■ Try it:
Only lines holding the word "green" should be copied from the material.

☆ ☆ ☆ ☆ ☆ ☆ ☆

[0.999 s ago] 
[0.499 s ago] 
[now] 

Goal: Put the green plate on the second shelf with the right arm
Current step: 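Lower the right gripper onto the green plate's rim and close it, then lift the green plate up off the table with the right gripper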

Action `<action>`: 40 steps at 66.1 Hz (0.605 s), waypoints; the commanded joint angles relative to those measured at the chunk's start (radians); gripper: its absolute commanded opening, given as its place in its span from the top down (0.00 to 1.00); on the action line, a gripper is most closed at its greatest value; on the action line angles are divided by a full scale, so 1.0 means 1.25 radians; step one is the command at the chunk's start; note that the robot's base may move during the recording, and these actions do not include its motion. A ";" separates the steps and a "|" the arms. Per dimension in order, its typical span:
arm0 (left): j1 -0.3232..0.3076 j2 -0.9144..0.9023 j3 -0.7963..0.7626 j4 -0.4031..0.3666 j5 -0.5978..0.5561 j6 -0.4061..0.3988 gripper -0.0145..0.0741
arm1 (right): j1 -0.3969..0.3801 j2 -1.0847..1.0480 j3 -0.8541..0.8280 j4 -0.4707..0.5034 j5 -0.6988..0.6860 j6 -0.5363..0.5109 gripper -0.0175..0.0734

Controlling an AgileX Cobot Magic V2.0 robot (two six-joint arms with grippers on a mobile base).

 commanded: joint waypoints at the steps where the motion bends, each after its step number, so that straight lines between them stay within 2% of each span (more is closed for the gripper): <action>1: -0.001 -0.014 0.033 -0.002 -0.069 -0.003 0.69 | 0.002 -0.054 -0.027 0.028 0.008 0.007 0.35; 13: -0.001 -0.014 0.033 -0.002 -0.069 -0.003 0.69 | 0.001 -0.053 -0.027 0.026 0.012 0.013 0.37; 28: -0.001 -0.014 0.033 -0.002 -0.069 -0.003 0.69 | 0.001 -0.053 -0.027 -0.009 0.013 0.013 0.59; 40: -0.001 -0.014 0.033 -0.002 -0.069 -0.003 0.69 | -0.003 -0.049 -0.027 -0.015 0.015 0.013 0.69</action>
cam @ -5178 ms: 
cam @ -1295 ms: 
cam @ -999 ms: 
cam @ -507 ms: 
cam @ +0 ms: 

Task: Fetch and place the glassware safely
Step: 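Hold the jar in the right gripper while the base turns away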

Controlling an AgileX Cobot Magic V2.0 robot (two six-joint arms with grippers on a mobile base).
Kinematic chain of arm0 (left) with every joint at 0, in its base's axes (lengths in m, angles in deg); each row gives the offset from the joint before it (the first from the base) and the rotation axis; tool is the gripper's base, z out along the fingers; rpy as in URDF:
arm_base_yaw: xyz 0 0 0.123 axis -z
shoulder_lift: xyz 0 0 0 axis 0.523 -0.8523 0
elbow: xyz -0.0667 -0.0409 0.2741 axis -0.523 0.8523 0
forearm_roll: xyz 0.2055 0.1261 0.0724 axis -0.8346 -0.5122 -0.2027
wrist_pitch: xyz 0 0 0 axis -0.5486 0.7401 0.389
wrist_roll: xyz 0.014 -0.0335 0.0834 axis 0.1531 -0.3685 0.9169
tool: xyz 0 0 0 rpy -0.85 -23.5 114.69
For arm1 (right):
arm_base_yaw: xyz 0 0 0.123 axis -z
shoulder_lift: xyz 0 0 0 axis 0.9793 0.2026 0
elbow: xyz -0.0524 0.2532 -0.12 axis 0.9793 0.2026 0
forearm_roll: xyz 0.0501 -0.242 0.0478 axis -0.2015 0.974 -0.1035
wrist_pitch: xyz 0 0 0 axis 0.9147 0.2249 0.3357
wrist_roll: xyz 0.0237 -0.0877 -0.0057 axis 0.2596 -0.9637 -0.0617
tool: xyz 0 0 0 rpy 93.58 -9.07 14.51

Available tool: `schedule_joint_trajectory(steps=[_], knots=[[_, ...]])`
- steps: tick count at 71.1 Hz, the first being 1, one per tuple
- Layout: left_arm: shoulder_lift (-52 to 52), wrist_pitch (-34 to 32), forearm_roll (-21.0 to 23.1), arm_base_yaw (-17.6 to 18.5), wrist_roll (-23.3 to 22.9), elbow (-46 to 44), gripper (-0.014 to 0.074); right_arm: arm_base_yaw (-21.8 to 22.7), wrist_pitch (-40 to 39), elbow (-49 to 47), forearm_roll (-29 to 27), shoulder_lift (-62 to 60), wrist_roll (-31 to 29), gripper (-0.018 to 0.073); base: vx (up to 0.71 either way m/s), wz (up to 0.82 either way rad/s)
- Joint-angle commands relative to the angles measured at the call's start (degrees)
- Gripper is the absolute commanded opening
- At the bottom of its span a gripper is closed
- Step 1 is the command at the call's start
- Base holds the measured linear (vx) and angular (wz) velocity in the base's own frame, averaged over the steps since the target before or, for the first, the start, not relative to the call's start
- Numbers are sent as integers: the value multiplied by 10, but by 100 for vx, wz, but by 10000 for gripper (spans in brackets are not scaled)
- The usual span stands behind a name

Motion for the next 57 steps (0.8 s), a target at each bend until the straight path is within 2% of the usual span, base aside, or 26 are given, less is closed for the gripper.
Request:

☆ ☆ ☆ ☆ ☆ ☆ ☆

■ Written answer:
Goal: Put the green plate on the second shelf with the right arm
Current step: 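Lower the right gripper onto the green plate's rim and close it, then lift the green plate up off the table with the right gripper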

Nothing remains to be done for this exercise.